--- Given material Enclosed Below ---
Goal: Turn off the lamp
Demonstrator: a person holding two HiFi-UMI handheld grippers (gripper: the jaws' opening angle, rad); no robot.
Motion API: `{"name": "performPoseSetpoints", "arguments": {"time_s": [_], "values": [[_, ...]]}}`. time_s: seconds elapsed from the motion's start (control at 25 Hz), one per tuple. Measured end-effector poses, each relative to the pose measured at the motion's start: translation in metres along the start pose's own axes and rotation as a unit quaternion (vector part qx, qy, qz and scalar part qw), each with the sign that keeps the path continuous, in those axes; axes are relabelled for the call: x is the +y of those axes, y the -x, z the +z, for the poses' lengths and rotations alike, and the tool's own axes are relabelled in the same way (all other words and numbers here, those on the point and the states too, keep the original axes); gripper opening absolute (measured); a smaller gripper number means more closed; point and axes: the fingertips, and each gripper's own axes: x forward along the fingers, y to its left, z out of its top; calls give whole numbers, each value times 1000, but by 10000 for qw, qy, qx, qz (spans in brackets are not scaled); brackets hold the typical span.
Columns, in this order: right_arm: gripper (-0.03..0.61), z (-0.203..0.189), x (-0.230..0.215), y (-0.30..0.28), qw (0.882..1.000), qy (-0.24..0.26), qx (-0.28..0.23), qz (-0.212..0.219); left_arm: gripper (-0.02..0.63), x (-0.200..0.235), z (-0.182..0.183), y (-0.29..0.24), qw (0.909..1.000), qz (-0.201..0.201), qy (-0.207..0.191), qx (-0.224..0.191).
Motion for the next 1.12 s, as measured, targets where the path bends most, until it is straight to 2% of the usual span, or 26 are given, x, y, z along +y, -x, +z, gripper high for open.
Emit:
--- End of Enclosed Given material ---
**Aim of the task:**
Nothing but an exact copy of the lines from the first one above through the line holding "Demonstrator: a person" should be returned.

**Your solution:**
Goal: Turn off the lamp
Demonstrator: a person holding two HiFi-UMI handheld grippers (gripper: the jaws' opening angle, rad); no robot.

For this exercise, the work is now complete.